The wine and pepper powder are enough to drop the pH to 4.5-4.6!! The sugars on top of all this....I bet most of it does not even get used. Lacto bacteria can't make more acid once the pH is that low....that's as low as they can go....even if there are more sugars available.


----------



## indaswamp (Sep 9, 2022)

I would ditch hank shaw's salami recipes......use Marianski or another trusted source....that is if you want to make Italian style salami with no tang.


----------



## indaswamp (Sep 9, 2022)

Back to the Sicilian Pistachio and Lemon...
So lemon peel is very high in vitamin C...which is a cure accelerator and protects against fat rancidity in dry cured meats. Now the bright color of this salami makes perfect sense.


----------



## indaswamp (Sep 9, 2022)

Cajuneric @ 2 Guys and a cooler has some great recipes as well. My only changes to any of those would be the ones using significant amounts of pepper powders like Calabrian and chorizo. I do not add additional sugars and ferment with the sugars in the pepper powders. I have threads up documenting the final pH to prove it works....

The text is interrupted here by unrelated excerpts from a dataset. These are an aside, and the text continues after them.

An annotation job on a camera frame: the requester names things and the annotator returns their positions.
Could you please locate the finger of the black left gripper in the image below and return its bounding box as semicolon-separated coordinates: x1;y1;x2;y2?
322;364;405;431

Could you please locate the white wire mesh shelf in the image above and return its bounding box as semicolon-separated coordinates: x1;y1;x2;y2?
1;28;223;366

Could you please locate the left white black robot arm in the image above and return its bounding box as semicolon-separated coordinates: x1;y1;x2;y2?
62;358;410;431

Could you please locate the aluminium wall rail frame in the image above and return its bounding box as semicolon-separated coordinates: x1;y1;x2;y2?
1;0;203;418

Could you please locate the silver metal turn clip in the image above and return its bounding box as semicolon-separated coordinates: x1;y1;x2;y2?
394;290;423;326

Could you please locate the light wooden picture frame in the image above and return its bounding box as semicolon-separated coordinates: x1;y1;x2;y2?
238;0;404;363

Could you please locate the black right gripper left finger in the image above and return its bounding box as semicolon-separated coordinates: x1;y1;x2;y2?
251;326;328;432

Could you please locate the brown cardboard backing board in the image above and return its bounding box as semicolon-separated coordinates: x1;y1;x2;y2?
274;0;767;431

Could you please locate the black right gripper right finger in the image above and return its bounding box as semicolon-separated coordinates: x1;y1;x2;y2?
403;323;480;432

Calabrian pepper powder has significantly more sugars that paprika. 25% vs. 10% in paprika.


----------



## LoydB (Sep 9, 2022)

This thread is making me rethink some of the recipes I have in the queue (including the one in this thread) in terms of sugar %. Thanks for all the info!


----------



## indaswamp (Sep 9, 2022)

LoydB said:


> This thread is making me rethink some of the recipes I have in the queue (including the one in this thread) in terms of sugar %. Thanks for all the info!


*see *The Art of Making Fermented Sausages* by Adam and Stanley Marianski; page 43-50: Traditional slow fermenting process



> If less than 0.3% sugar is added the acidity will not reach pH 5.0 and curing and flavor bacteria will work at their fullest



Now this is total sugars which includes those contained in the ingredients you add like pepper powders (cayenne, calabrian, paprika, etc...). And this does not account for acid drop from wine or citrus peel. That must be taken into account as well.


----------



## indaswamp (Sep 9, 2022)

^^^^^^look over the graph on page 45 very carefully....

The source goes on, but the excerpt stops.